Gleichzeitig läuft der Café-Betrieb mit täglich wechselnden hausgemachten Kuchen und kleinen Gerichten, von denen einige glutenfrei und vegan sind. „Was wir hier verkaufen, verarbeiten wir auch. So müssen wir weniger Waren wegwerfen und können gleichzeitig zeigen, was man alles machen kann. Dass es neben Spaghetti mit Tomatensauce eben auch noch anderes gibt wie beispielsweise Gerichte mit Quinoa oder Hirse“, sagt die Jungunternehmerin, die im Netz unermüdlich nach neuen Ideen für ihre Speisekarte sucht.

Hinterhof-Café von "Müritz Unverpackt"
Kuchen, Kaffee und Quiche gibt es nicht nur im Laden selber, sondern auch im wunderschönen Innenhof  – zumindest im Sommer.

„Wir müssen uns immer wieder neu anpassen, um dem Laden das Überleben zu sichern. Anfangs stand der Unverpackt-Verkauf im Vordergrund, inzwischen hat der Café-Betrieb an Bedeutung gewonnen“, erzählt Annett Freese. Zusätzlich lädt sie zum Brunch, zu Lesungen, Konzerten, zu Kochkursen mit und ohne Thermomix, bietet mit der Phytopraktikerin Bianca Zillmann Kräuterkurse an und hat zusätzlich eine Ernährungsberaterin an Bord.

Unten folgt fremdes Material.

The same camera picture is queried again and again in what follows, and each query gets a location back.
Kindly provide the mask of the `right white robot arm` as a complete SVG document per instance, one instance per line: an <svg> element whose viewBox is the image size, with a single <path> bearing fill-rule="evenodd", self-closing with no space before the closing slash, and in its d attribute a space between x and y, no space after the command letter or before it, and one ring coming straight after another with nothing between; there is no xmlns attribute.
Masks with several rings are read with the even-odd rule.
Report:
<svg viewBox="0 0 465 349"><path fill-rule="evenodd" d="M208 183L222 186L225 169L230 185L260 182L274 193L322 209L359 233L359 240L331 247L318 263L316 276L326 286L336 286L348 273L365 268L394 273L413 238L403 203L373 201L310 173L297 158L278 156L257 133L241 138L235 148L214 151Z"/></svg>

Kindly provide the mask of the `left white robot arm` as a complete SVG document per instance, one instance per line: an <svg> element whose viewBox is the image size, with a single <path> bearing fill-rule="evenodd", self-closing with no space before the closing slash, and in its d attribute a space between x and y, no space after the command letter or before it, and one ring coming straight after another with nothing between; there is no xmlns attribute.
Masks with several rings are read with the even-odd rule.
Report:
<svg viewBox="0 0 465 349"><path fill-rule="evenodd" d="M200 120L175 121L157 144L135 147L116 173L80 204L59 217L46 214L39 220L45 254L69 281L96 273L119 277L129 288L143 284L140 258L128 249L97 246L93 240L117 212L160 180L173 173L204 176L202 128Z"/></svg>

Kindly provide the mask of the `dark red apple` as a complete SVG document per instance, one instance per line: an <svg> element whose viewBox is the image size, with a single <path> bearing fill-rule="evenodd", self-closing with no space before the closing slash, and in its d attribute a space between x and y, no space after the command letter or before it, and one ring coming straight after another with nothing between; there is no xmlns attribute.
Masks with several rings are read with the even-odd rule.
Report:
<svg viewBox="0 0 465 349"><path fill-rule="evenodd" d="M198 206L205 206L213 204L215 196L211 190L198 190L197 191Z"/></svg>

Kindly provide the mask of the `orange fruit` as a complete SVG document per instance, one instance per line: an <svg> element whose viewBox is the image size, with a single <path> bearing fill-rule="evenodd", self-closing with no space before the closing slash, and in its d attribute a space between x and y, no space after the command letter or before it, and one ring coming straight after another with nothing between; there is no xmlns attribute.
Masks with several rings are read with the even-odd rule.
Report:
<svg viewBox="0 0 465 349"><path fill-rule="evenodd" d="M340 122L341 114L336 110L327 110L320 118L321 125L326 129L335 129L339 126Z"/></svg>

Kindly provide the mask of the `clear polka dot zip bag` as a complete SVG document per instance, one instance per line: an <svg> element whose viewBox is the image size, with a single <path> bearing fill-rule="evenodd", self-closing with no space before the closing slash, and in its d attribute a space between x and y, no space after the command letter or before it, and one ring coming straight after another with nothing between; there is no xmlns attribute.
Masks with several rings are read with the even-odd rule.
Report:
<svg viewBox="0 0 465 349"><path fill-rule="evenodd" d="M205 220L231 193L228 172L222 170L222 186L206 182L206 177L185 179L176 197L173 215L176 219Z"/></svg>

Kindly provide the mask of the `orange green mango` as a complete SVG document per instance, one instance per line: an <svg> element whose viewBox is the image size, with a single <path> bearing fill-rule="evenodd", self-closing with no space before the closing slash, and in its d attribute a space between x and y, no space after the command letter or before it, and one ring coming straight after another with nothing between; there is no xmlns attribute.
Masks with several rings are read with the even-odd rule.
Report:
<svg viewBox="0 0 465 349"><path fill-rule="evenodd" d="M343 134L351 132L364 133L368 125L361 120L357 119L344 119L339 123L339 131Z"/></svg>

Ob sich dieses 3-in-1-Modell und der damit verbundene Volldampf lohnt? „Ja, unbedingt“, meint Annett Freese. „Ich bekomme hier soviel positive Rückmeldung.“ Kein Wunder, denn der kleine Laden ist nicht nur ein Statement gegen den Verpackungswahnsinn, sondern auch eine Augenweide mit Tante-Emma-Charme und zudem ein tolles Café.

 

Eine ganz andere Art von Unverpackt-Laden findet ihr hier: Doppelt Unverpackt in Hamburg: „Stückgut“

6 thoughts on “Mehr als ein Unverpackt-Laden: „Müritz Unverpackt“ in Röbel

  1. Ein paar Wochen nach der Eröffnung war ich das erste Mal in dem Laden. Dort herrscht eine sehr nette Atmosphäre, die Lehmwände verbreiten ein angenehmes Klima und die Produkte schmeckten einfach nur köstlich. Ich freu mich, dass es den Laden immer noch gibt und werde bestimmt noch einmal im Urlaub dort hinfahren um den leckeren Kaffee und Kuchen zu genießen. Hoffentlich kann man das gesunde Essener-Brot auch noch dort kaufen. Weiterhin viel Erfolg!!!!

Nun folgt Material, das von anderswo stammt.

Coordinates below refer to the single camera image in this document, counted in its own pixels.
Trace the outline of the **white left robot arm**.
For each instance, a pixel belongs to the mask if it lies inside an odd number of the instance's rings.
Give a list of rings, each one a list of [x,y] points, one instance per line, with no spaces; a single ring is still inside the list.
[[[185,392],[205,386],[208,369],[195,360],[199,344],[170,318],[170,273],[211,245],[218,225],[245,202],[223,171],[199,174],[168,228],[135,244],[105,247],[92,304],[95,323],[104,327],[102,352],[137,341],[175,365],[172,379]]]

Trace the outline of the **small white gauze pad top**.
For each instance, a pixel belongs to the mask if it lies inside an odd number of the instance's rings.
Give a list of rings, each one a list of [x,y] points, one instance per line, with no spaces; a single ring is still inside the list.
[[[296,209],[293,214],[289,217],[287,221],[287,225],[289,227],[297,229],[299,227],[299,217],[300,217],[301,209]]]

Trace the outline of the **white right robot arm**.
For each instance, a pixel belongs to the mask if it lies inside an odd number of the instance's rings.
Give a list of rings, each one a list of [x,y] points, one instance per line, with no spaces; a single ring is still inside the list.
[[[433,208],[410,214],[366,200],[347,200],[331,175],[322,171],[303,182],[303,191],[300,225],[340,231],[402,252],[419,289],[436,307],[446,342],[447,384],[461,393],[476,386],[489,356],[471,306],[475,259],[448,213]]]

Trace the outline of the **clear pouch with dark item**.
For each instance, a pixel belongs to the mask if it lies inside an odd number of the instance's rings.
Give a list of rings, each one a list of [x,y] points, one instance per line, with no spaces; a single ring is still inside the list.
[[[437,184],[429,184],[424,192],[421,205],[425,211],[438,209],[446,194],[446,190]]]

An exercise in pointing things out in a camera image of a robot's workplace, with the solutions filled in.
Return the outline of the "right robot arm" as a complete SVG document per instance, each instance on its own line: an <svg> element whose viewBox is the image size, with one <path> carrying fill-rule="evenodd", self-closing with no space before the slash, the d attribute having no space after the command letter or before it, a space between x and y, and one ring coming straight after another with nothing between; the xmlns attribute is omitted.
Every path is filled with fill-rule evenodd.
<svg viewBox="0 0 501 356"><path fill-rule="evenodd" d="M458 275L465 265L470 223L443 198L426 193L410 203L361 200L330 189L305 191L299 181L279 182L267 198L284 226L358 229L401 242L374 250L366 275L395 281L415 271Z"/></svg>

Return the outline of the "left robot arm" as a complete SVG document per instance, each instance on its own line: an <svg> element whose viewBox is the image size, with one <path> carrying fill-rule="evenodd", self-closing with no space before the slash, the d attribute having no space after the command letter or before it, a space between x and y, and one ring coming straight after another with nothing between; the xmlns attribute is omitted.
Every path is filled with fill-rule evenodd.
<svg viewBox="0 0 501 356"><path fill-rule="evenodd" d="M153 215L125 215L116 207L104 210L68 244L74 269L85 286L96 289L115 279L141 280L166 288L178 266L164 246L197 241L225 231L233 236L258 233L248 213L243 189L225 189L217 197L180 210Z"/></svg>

  2. Habe heute dort angerufen und feststellen müssen, dass es diesem Laden leider nicht mehr gibt. Auch in Rostock hat nach einem Jahr der Bio-Kogge zu gemacht. Schade.

  3. Inzwischen führt Annett Freese ein Cafe in der Feldsteinscheune von Bollewick. Absolut einen Besuch wert. Ausserhalb der Saison aber besser vorher anrufen.